[Given records — start]

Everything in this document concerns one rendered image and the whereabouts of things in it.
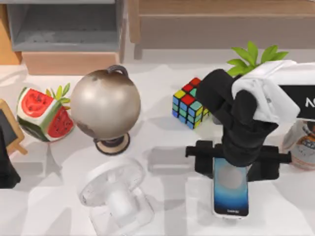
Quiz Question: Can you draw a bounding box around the white smartphone with blue screen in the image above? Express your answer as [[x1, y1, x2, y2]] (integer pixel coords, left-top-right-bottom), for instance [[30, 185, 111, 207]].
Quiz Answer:
[[212, 157, 251, 219]]

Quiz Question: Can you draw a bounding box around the white and orange can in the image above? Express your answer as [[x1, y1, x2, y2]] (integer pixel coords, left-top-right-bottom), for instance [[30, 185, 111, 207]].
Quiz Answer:
[[281, 117, 315, 171]]

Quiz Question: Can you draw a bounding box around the coloured puzzle cube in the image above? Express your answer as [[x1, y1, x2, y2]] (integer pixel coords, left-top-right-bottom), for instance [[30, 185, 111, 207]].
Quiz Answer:
[[171, 77, 213, 130]]

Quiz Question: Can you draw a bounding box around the white desk fan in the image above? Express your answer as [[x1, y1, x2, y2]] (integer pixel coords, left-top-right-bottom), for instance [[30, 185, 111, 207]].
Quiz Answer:
[[78, 156, 156, 230]]

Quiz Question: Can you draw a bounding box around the green leafy plant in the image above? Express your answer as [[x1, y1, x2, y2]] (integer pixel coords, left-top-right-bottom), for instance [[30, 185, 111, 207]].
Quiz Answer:
[[225, 40, 289, 77]]

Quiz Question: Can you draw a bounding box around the beige globe on stand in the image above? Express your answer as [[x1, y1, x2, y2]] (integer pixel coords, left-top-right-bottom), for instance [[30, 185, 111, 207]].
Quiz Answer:
[[69, 64, 142, 155]]

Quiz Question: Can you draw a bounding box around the wooden open shelf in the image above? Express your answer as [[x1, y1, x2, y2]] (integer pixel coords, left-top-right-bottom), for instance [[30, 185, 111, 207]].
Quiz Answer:
[[127, 0, 315, 60]]

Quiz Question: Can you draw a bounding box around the pale wooden drawer front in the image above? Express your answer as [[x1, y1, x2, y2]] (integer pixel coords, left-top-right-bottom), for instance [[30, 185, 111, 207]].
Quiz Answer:
[[21, 51, 119, 75]]

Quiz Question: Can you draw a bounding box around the watermelon cube plant pot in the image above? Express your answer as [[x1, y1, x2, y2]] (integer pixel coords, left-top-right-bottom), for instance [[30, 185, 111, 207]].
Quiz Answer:
[[16, 83, 75, 143]]

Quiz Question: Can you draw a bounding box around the framed blackboard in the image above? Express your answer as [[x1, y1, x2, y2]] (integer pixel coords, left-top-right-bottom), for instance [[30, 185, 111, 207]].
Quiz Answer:
[[0, 99, 28, 155]]

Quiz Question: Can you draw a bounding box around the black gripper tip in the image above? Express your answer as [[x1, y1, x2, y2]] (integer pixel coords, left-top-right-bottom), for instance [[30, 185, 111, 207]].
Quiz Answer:
[[0, 127, 21, 190]]

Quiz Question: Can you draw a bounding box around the wooden cupboard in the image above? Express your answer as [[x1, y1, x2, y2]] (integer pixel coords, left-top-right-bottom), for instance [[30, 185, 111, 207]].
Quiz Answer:
[[0, 4, 23, 66]]

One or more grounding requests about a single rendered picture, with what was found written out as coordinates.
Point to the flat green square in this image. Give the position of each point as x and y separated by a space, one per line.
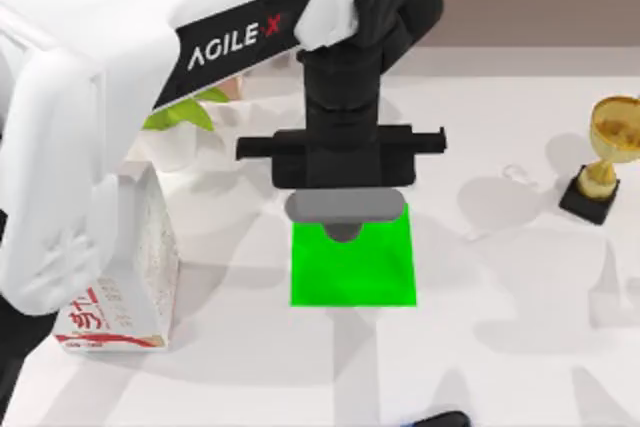
352 272

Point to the pale grey rounded box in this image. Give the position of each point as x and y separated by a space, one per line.
345 207

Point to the gold trophy with black base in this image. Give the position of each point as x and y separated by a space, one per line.
607 147

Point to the green plant in white pot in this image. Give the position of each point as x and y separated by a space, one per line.
187 114

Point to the white and red milk carton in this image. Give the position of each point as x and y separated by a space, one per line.
150 267

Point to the black and blue object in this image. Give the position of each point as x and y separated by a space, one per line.
445 419

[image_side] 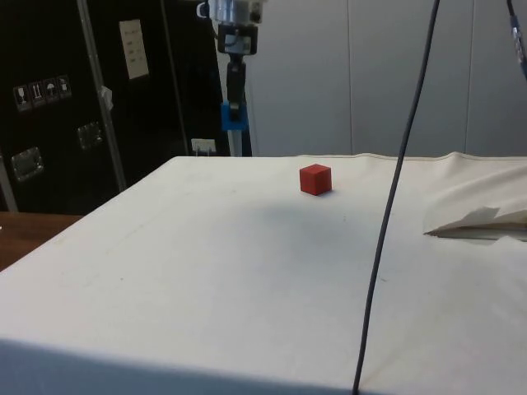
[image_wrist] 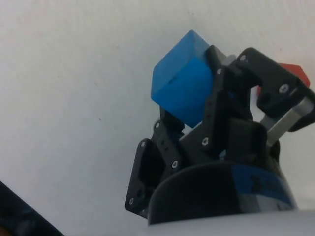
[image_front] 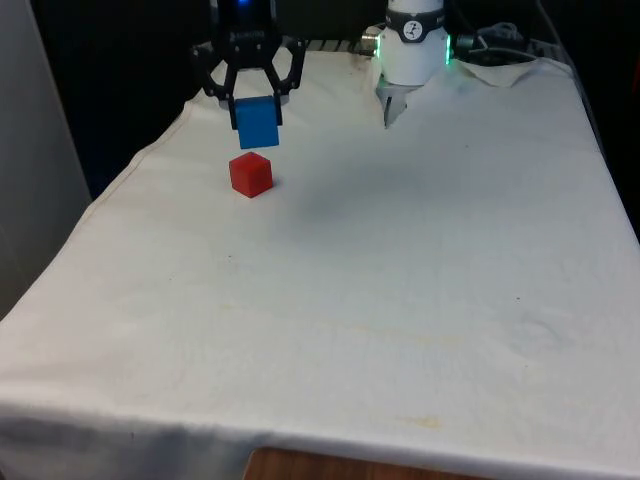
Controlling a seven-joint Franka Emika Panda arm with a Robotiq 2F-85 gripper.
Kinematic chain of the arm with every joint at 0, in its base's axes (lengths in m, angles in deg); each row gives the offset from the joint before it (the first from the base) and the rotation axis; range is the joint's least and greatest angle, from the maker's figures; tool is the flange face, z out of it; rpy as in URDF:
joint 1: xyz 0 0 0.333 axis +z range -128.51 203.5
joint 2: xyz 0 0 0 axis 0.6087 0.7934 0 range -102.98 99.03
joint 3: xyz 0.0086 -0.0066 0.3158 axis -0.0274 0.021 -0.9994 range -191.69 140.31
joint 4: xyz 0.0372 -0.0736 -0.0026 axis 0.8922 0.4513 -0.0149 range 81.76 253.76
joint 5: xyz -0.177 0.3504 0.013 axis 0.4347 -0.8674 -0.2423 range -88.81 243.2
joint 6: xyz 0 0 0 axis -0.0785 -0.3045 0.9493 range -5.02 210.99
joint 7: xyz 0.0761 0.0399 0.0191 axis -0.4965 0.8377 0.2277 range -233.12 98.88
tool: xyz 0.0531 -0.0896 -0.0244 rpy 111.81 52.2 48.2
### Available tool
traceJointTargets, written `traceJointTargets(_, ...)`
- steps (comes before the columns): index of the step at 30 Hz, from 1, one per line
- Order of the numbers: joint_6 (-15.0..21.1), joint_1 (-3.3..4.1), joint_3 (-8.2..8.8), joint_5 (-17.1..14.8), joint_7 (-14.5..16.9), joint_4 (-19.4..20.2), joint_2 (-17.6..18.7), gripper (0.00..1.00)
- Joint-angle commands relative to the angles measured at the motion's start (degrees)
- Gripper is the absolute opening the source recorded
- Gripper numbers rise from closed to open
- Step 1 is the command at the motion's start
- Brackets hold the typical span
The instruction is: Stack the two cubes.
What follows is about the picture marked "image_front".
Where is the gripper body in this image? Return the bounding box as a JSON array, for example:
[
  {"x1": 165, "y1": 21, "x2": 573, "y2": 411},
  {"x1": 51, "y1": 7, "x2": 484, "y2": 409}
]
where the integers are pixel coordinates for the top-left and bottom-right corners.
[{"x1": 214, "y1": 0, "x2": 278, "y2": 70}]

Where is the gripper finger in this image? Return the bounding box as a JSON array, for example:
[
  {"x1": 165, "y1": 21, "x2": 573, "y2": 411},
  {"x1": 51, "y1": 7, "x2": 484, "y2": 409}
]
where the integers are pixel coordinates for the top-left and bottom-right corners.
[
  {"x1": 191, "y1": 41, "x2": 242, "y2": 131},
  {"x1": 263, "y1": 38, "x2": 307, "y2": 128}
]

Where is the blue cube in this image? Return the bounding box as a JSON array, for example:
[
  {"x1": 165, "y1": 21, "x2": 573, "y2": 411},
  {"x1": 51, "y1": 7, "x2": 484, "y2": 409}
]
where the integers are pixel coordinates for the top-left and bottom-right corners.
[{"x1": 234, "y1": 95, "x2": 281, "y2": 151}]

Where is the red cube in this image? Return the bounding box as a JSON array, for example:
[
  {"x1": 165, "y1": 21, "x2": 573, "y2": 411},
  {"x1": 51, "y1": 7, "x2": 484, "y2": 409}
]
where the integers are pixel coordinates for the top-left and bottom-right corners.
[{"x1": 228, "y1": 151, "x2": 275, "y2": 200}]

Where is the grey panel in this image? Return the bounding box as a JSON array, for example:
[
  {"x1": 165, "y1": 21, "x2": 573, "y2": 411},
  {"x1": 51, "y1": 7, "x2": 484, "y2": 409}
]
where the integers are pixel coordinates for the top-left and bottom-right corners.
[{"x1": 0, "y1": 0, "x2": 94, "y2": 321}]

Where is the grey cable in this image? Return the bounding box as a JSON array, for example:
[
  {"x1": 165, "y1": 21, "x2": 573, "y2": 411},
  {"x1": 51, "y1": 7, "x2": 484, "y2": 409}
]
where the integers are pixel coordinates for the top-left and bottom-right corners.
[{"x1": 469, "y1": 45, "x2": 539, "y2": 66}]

[Given records — finish]

> **What is required**:
Using the entries, return every line where the word "picture" can be found.

> **Answer to this task**:
One or more grounding requests about a single rendered picture, with what was found written out as coordinates.
What follows is about the picture marked "image_front".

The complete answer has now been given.